Prompt | From the listing below, return every line with the string "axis" in it.

Provided material |

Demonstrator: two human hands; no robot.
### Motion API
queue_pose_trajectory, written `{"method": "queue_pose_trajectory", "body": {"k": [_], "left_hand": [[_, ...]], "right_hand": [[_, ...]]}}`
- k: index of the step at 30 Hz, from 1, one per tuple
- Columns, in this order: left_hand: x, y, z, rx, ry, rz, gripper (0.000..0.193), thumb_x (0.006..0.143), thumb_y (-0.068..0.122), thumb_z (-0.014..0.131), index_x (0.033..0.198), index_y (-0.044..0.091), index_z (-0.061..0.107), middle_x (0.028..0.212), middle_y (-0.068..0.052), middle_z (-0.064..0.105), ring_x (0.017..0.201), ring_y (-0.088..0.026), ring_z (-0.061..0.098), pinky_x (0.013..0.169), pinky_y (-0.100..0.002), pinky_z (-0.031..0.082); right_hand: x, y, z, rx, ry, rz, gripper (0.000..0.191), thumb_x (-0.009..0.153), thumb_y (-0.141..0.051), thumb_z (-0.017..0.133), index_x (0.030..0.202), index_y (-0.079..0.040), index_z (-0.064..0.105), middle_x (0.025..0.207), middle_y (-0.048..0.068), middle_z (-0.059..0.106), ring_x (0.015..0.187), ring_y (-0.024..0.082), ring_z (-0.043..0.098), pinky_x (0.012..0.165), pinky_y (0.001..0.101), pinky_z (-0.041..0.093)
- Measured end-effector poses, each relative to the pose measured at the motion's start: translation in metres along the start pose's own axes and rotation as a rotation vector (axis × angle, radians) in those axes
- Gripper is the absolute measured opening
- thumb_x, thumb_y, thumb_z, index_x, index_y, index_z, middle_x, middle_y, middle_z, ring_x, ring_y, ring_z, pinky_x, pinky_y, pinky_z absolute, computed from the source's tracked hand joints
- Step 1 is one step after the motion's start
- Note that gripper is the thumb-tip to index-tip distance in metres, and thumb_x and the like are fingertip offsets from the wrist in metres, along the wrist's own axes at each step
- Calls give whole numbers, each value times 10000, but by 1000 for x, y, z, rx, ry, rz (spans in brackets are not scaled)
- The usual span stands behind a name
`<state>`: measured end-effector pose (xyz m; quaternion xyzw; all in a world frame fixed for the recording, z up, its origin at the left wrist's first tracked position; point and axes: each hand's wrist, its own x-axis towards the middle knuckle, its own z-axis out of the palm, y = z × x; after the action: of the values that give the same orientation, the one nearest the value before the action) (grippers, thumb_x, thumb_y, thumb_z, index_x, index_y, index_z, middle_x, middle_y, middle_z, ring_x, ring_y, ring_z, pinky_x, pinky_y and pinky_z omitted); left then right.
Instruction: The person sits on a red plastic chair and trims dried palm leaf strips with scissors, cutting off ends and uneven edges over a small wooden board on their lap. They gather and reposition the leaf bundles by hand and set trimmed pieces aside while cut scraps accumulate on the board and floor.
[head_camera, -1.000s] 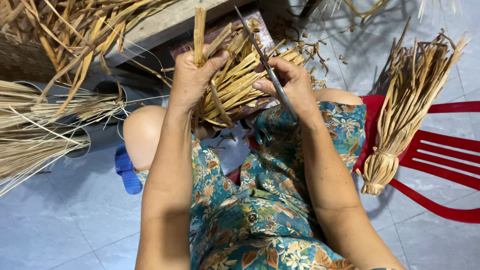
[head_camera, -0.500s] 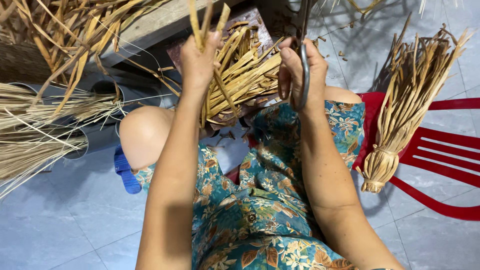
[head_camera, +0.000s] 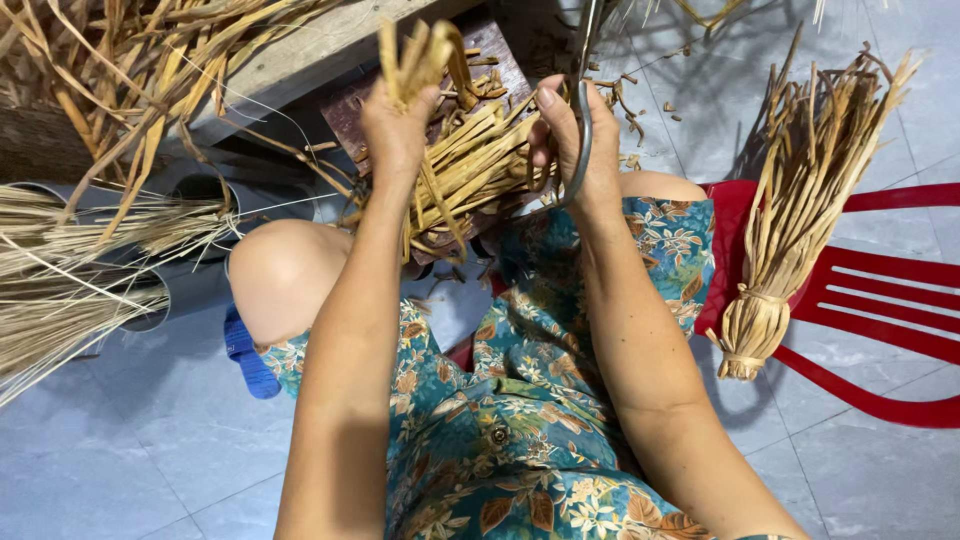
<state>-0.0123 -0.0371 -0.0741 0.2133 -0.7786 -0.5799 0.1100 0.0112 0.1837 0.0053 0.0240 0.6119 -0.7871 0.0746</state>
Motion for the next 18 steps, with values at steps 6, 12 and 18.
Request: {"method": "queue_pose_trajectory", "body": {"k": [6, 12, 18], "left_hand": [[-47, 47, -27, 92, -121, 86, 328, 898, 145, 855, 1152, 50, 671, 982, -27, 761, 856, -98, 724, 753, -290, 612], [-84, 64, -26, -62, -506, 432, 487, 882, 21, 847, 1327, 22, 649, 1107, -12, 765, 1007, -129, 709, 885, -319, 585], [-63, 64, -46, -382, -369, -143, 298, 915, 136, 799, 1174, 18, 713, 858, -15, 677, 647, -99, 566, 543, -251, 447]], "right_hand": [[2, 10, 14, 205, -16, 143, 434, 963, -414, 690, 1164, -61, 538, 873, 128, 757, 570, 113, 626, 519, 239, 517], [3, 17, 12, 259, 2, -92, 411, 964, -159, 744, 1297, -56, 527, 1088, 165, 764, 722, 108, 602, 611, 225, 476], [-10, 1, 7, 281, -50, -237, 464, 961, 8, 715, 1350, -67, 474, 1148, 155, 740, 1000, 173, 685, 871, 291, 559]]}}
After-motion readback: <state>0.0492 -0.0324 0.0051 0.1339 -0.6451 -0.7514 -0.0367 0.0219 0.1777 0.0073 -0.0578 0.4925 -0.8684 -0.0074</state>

Reply |
- Measured end-effector poses, each relative to the pose measured at the motion's start: translation in metres along the start pose's own axes and rotation as a rotation vector (axis × angle, radians) in those axes
`<state>`: measured end-effector pose (xyz m; quaternion xyzw; all in a world frame fixed for the recording, z up, its origin at the left wrist's first tracked position; point and axes: each hand's wrist, its own x-axis towards the middle knuckle, its own z-axis out of the palm, y = z × x; after the action: of the values that give the same orientation, the one nearest the value before the action) (grippers, thumb_x, thumb_y, thumb_z, index_x, index_y, index_z, middle_x, middle_y, middle_z, ring_x, ring_y, ring_z, pinky_x, pinky_y and pinky_z omitted); left then right.

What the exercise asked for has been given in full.